Boy, I’m excited to see this move by them. Digg has become a very closed community, and it’s virtually impossible to have your site featured, if the top users decide they just don’t like you. Combine that with a very tech-focused audience, and Digg becomes less compelling as a resource for readers or those being featured.

WTF is likely to be a huge hit, combining the trust of Technorati and the features of Digg (and maybe a dash of Techmeme). I’m looking forward to the official word – this is a community I think I can finally get behind.

LinkedIn Raises Another $13m, What Are They Planning?

Michael Arrington has news that business social network LinkedIn has secured another $12.8 million in financing.

LinkedIn has seen great growth, with $10 million in revenue in 2006 – impressive for any social network – and the successful launch of LinkedIn Answers. So, the question is, with that type of success, what do they need the money for?

Clearly they have plans to roll-out new features but would they need $13m for that? Maybe they’re looking to make an acquisition, which is what my money would be on.

Mashable Gets New Look

I always thought Mashable had a fresh, clean look to it. Pete Cashmore’s decided it needs more of a Web 3.0 feel and has launched a new design.

The new look is great and clearly Pete’s looking to provide more bang-for-the-buck to his advertisers, by adding eight 125×125 slots – which is becoming the norm these days. I am however, curious about why he pushed some navigation and contact info to the footer, and left about 150px wide of space in the left sidebar.

Overall, very nice. And, btw, the content is equally impressive. If you want to keep up with the social networking space, add Mashable to your list of feeds.

Watching Whether Companies DoTheRightThing.com

I’ve noticed a new referrer in my Google Analytics stats, over the past few days. DoTheRightThing.com has been sending some decent visitor numbers to the Yahoo story we ran a couple of weeks back.

I headed over to the site to see who they are and discovered a digg-like community that rates companies positively or negatively based upon their actions.

The company was founded in 2006 by Ryan Mickle and Rod Ebrahimi and it appears their goal is to provide a platform of accountability for big businesses.

GoDaddy, Wal-Mart and Starbucks are among the current companies under the social microscope. Companies tracking sentiment analysis of their online reputation would be wise to add this site to the list.

Viral Contest Campaign Case Study

I’m a huge fan of case studies. I find it inspiring to hear success stories. Sverre Sjøthun of SEOBomb has posted about his most recent viral campaign success for Crestock.com.

Sverre coordinated a photoshop contest with some very high profile judges and the results were amazing.

Crestock.com got 200,000 unique users from the contest, went on Digg, doubled their average daily traffic after the contest, got over 5000 new customers and increased their organic search engine traffic by 1258% – in one month!

With so much talk about linkbait and social media marketing lately, we tend to forget there has always been that traffic magnet for the web, viral campaigns.
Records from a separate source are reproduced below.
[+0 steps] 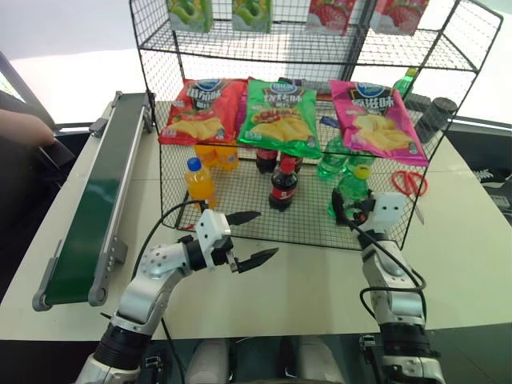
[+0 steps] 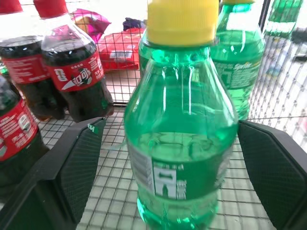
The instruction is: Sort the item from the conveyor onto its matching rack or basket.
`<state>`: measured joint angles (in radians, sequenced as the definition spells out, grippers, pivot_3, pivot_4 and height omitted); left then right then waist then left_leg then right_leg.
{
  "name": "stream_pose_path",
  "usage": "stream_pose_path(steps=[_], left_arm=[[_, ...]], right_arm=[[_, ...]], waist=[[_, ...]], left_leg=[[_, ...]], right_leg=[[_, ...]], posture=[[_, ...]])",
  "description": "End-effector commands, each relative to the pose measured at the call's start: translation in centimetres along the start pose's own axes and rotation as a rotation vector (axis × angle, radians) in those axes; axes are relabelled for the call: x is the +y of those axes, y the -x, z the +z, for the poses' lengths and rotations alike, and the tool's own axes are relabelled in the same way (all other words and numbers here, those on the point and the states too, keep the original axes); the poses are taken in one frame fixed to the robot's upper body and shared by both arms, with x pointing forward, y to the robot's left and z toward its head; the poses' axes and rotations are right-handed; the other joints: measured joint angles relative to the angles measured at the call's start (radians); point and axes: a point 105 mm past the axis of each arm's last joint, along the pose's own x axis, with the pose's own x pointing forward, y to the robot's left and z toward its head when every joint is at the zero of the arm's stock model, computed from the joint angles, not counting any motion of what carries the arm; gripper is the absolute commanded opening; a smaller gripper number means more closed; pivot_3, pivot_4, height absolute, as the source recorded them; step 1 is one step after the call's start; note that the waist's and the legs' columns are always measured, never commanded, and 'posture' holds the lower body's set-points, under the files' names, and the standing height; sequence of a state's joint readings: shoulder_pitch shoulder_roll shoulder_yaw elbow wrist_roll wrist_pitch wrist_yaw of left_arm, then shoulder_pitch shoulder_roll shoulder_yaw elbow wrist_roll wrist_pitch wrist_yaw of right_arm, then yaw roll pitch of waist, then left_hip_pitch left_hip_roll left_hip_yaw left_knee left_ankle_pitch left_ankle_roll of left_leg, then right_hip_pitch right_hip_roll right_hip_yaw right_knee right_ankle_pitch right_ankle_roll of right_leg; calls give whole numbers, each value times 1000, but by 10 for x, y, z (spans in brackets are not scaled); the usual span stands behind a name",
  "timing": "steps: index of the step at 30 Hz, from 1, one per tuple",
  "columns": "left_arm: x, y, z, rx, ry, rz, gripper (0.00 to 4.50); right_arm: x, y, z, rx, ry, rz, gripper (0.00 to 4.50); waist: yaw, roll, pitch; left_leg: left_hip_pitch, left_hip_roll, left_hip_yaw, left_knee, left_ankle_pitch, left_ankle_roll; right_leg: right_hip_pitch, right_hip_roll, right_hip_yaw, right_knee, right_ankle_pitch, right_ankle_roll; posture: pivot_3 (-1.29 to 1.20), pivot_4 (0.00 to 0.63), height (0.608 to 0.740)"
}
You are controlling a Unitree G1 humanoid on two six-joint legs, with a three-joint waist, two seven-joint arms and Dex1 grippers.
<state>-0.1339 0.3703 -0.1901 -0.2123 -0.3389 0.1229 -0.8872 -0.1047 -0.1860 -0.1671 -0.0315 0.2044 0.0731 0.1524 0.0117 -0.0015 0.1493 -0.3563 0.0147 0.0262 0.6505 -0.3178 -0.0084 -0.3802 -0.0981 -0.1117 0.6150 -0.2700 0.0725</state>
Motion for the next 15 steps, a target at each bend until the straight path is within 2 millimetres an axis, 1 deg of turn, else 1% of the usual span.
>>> stream_pose_path(steps=[1, 4, 6, 9, 13, 15], left_arm=[[0, 0, 13, -32, -33, -16, 4500], [5, 6, 14, -24, -19, 10, 4500], [12, 14, 13, 1, -23, 47, 4500], [28, 35, 8, 74, -32, 137, 4500], [45, 65, 7, 129, -45, 240, 4500], [54, 87, 2, 184, -51, 304, 4500]], right_arm=[[2, 14, 25, -58, 76, 45, 4473], [7, 28, 34, -59, 128, 103, 4473], [13, 38, 38, -52, 173, 169, 4473], [19, 55, 43, -27, 214, 293, 4473], [13, 71, 45, 13, 203, 384, 4473], [0, 79, 47, 34, 190, 406, 4473]], waist=[[1, 1, 0], [1, 1, -1], [0, 1, -1], [1, 1, -1], [2, 1, -1], [2, 0, -1]], left_leg=[[0, 0, 0, 0, 0, 0], [0, 0, 0, 0, 0, 0], [1, 0, 0, 0, 0, 0], [1, 1, 0, 0, 0, 0], [1, 1, 0, 0, 0, 0], [1, 1, 0, 0, 0, 0]], right_leg=[[0, 0, 0, 0, 0, 0], [0, 0, 0, 0, 0, 0], [0, 0, 0, 0, 0, 0], [0, 1, 0, 0, 0, 0], [0, 1, 0, 0, 0, 0], [0, 0, 0, 0, 0, 0]], posture=[[0, 150, 724], [0, 150, 724], [0, 150, 724], [0, 150, 724], [0, 150, 724], [0, 150, 724]])
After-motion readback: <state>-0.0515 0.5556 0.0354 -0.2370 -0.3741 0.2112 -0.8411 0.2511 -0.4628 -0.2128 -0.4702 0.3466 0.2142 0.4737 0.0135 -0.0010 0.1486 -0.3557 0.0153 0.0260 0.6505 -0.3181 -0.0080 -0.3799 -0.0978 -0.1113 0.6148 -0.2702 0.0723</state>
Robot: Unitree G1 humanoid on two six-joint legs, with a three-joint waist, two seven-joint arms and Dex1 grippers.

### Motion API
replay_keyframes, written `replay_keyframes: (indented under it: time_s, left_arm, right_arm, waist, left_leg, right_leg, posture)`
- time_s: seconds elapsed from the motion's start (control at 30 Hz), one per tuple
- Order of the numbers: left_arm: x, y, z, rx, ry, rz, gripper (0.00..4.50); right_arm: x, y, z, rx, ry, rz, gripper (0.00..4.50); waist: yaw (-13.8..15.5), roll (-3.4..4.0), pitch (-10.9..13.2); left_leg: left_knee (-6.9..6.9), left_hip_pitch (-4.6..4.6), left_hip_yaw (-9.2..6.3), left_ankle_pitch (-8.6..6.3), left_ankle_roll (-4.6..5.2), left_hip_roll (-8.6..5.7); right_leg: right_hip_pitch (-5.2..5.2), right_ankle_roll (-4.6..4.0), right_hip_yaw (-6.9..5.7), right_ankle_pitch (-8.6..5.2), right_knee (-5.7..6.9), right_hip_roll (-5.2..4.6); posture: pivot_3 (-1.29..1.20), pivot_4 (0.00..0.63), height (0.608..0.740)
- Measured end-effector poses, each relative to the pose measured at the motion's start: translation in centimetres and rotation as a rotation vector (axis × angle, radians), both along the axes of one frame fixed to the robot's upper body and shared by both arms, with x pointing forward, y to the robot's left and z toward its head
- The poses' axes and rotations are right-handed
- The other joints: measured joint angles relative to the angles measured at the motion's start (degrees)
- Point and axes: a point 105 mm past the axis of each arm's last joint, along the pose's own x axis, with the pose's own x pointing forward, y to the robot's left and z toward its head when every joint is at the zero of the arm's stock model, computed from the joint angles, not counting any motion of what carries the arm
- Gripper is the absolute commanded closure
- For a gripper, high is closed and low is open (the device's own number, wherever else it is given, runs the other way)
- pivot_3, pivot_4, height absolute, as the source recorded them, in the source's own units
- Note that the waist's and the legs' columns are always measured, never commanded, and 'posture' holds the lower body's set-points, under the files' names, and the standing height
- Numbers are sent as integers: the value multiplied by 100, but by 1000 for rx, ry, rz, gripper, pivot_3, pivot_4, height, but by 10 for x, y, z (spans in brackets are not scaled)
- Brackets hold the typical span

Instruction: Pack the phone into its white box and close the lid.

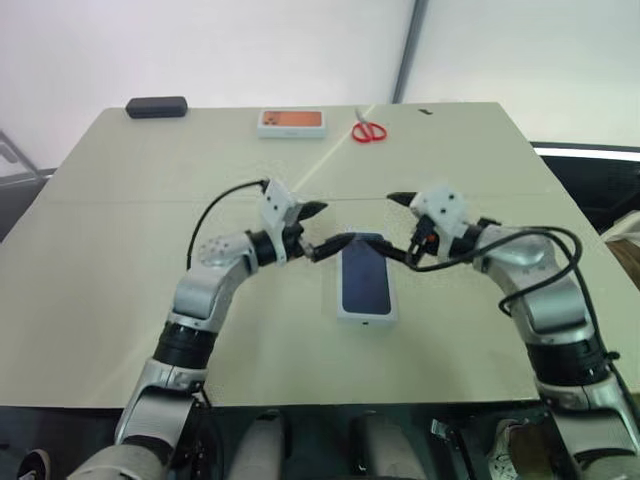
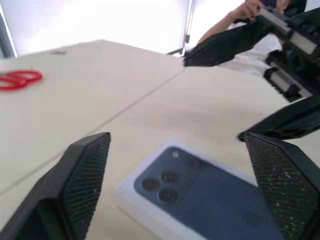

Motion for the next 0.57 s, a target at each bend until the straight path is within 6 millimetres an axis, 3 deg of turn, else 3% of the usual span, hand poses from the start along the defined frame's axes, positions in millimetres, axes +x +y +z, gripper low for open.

They are separate but the same. Most viral campaigns are linkbait but very few pieces of linkbait can be considered viral campaigns.
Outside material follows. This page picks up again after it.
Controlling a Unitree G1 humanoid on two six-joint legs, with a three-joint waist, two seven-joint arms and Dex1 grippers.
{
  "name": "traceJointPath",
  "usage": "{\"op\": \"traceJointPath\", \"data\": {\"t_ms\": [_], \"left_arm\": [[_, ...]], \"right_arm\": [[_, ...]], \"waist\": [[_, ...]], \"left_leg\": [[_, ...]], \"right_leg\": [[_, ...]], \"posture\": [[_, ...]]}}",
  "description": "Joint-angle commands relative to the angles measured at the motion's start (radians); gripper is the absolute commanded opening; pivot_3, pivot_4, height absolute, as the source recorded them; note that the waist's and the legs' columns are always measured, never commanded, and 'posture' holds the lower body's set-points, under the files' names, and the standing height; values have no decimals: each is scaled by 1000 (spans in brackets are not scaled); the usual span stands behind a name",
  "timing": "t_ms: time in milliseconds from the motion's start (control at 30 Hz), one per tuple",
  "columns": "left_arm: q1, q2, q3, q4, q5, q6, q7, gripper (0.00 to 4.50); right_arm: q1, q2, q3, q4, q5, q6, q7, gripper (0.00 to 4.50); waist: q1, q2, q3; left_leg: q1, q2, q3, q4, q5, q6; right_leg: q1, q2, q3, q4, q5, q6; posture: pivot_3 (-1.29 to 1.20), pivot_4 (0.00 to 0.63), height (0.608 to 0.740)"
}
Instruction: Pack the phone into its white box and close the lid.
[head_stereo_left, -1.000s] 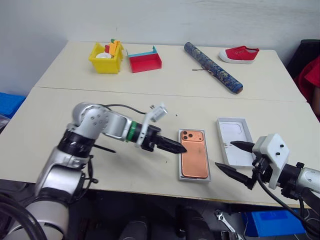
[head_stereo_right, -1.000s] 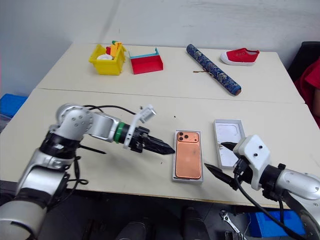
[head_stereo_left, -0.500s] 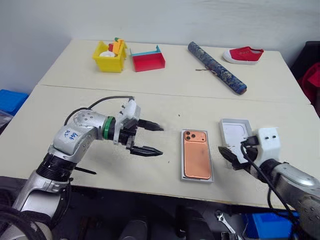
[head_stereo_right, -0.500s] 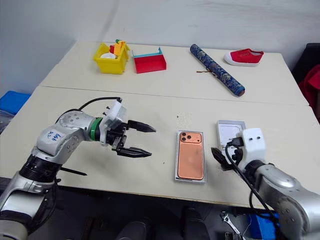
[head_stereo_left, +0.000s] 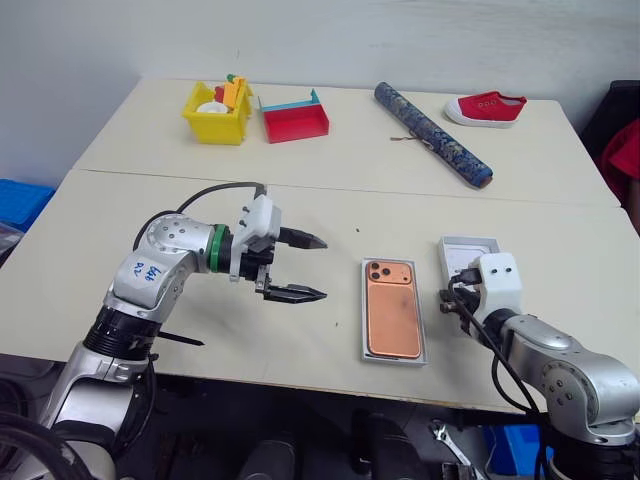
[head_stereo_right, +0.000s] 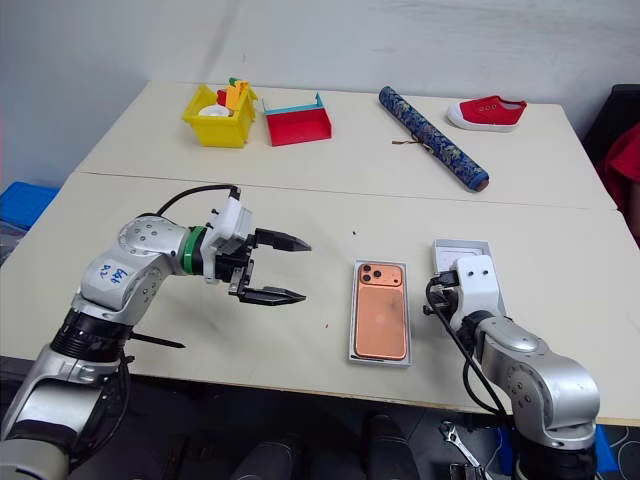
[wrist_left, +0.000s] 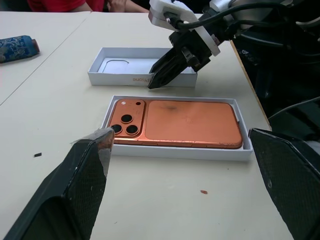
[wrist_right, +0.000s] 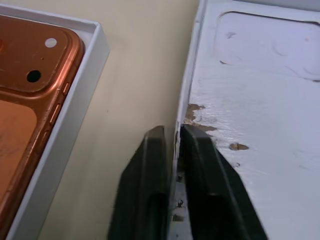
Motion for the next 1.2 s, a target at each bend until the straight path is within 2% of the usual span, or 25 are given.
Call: {"op": "traceJointPath", "data": {"t_ms": [33,200,367,400,467,533,600,700,833,900,1033,1200], "left_arm": [[8,-1,24,-24,14,-7,-2,4500],[22,1,24,-7,40,-17,-4,4500],[33,14,27,25,71,-38,-17,4500],[34,16,29,30,75,-40,-20,4500],[36,19,34,38,81,-43,-22,4500],[38,21,38,44,87,-44,-25,4500],[41,24,41,45,93,-45,-28,4500],[44,31,46,40,94,-40,-29,4500],[42,40,52,33,95,-31,-29,4500],[42,47,59,29,94,-25,-27,4500],[50,58,75,16,92,-7,-21,4500],[69,71,87,-13,91,16,-9,4500]], "right_arm": [[-12,5,-17,-48,-8,2,0,8],[-30,22,-77,-116,52,54,30,8],[-156,136,-288,-202,373,271,112,8],[-185,184,-339,-195,458,317,102,8],[-157,174,-327,-114,851,198,-96,8],[-104,69,-213,-52,1247,-25,-330,8],[-75,21,-105,-36,1429,-182,-435,8],[-54,47,17,-30,1457,-307,-441,8],[-41,94,121,-12,1457,-385,-408,8],[-35,163,159,4,1457,-417,-408,8],[-20,275,181,54,1457,-433,-418,8],[-22,351,148,179,1457,-399,-431,8]], "waist": [[0,0,0],[0,0,0],[-3,0,0],[-4,0,0],[-4,1,0],[-1,2,1],[-2,3,2],[-4,2,1],[-6,2,1],[-8,2,1],[-12,2,1],[-11,2,1]], "left_leg": [[0,0,0,0,0,0],[0,0,-1,0,0,0],[0,1,-1,0,0,0],[0,1,-1,0,0,0],[0,1,-2,0,0,0],[0,1,-3,0,0,0],[-2,-2,-4,0,0,1],[-2,-1,-4,1,0,1],[-2,0,-4,1,0,1],[-2,0,-4,1,0,1],[-2,0,-4,1,0,1],[-2,0,-4,1,0,2]], "right_leg": [[0,0,0,0,0,0],[0,0,-1,0,0,0],[0,1,-1,0,0,0],[0,1,-1,0,0,0],[0,1,-2,0,0,0],[0,0,-2,0,0,0],[0,-2,-5,-1,0,0],[1,-2,-5,-2,0,0],[0,-1,-5,-1,0,0],[0,-1,-4,-1,0,1],[0,-1,-5,-1,0,0],[0,-1,-5,-1,0,0]], "posture": [[0,150,740],[0,150,740],[0,150,740],[0,150,740],[0,150,740],[0,150,740],[0,150,740],[0,150,740],[0,150,740],[0,150,740],[0,150,740],[0,150,740]]}}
Campaign to Reduce Wikipedia’s PageRank to Zero

Stop Wikipedia's NOFOLLOW! When news spread that Wikipedia was going to add the “NOFOLLOW” attribute to all external links, in an effort to reduce spam, I suggested that the issue could be resolved if everyone linking to Wikipedia, added a NOFOLLOW and effectively reduce the value of a Wikipedia link. That would take care of the issue in the same blinkered way that Wikipedia deemed appropriate.
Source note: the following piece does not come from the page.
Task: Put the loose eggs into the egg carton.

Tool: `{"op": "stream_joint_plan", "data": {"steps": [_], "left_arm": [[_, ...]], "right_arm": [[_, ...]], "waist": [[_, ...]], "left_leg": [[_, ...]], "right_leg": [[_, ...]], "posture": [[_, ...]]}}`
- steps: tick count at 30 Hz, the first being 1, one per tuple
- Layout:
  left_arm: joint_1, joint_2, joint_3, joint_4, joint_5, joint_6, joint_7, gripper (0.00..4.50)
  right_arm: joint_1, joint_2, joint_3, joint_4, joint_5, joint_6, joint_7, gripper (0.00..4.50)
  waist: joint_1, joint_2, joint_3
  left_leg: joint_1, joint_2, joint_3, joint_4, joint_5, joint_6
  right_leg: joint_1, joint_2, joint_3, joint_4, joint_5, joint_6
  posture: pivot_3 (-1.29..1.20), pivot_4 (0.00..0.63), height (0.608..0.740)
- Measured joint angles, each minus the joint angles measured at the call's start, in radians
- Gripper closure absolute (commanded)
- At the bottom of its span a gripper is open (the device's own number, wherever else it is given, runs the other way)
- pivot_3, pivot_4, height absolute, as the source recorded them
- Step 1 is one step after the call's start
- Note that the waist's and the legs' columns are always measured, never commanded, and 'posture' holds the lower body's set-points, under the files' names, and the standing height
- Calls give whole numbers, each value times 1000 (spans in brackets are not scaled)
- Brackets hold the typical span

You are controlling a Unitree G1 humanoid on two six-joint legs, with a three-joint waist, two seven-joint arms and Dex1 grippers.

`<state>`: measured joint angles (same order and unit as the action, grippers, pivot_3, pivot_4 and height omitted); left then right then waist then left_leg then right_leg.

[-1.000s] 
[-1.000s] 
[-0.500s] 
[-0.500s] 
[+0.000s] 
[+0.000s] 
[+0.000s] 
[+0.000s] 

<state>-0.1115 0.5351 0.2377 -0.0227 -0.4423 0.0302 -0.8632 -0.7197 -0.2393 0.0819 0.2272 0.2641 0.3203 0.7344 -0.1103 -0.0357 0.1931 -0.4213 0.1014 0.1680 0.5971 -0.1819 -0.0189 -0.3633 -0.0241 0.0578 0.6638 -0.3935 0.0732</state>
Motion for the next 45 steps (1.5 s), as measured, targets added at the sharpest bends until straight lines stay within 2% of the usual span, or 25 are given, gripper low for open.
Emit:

That sentiment appeared to resonate with a few other bloggers, so I’ve decided to turn it more into a campaign. Until Wikipedia realizes that its popularity (and link value) has only come about because hundreds of thousands of lowly webmasters linked to the site without using the NOFOLLOW tag, I plan to include NOFOLLOW on any future links to Wikipedia and will display the above logo on my site as a battle-cry to rally others.